**TASK REQUIREMENTS**
An exact restatement of the entire listing is needed, excluding all images.

**SUPPLIED DATA**
---+---
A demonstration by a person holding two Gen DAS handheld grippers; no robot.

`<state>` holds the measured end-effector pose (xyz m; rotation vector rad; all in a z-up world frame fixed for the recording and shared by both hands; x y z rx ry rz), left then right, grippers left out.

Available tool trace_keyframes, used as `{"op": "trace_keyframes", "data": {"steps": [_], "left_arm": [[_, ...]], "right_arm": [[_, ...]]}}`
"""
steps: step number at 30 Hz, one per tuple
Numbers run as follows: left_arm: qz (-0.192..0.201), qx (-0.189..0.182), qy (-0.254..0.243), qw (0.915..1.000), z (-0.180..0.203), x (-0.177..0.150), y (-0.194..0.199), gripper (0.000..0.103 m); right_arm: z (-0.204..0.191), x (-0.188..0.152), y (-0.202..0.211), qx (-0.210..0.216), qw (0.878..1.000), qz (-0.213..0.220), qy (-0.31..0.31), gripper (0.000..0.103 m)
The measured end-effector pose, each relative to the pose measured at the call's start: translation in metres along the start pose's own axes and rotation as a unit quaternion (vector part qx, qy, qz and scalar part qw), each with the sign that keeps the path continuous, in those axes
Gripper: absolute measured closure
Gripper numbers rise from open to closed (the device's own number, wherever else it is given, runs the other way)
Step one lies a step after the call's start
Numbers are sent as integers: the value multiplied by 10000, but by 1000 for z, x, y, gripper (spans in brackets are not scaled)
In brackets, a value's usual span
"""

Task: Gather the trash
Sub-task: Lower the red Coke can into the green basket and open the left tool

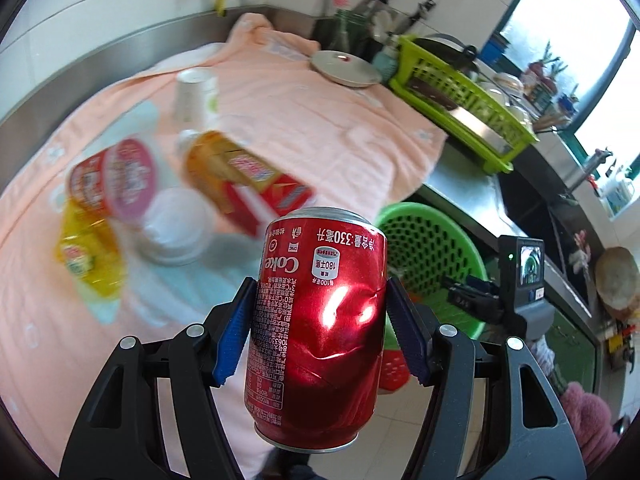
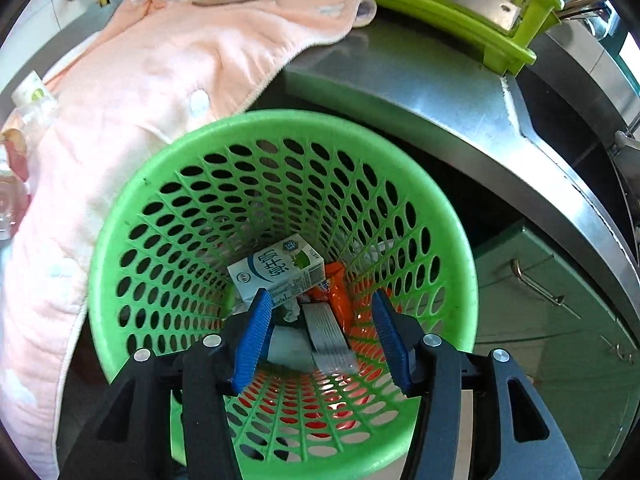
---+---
**OUTPUT FOR THIS EXERCISE**
A demonstration by a person holding two Gen DAS handheld grippers; no robot.

`<state>` holds the measured end-effector pose (xyz m; rotation vector rad; all in a z-up world frame fixed for the recording and shared by both hands; x y z rx ry rz), left then right, grippers left out.

Available tool trace_keyframes, used as `{"op": "trace_keyframes", "data": {"steps": [_], "left_arm": [[_, ...]], "right_arm": [[_, ...]]}}`
"""
steps: step number at 30 Hz, one per tuple
Numbers run as follows: left_arm: qz (-0.192..0.201), qx (-0.189..0.182), qy (-0.254..0.243), qw (0.915..1.000), z (-0.180..0.203), x (-0.177..0.150), y (-0.194..0.199), gripper (0.000..0.103 m); right_arm: z (-0.204..0.191), x (-0.188..0.152), y (-0.202..0.211), qx (-0.210..0.216), qw (0.878..1.000), qz (-0.213..0.220), qy (-0.31..0.31), gripper (0.000..0.103 m)
The measured end-effector pose, each relative to the pose measured at the call's start: translation in metres along the start pose's own axes and rotation as a unit quaternion (vector part qx, qy, qz and scalar part qw), each with the sign that keeps the path continuous, in those axes
Gripper: absolute measured closure
Gripper numbers rise from open to closed (the device's own number, wherever else it is given, runs the other way)
Step one lies a step after the call's start
Numbers are sent as integers: the value multiplied by 10000, but by 1000 for z, x, y, gripper (spans in brackets are not scaled)
In brackets, a value's usual span
"""

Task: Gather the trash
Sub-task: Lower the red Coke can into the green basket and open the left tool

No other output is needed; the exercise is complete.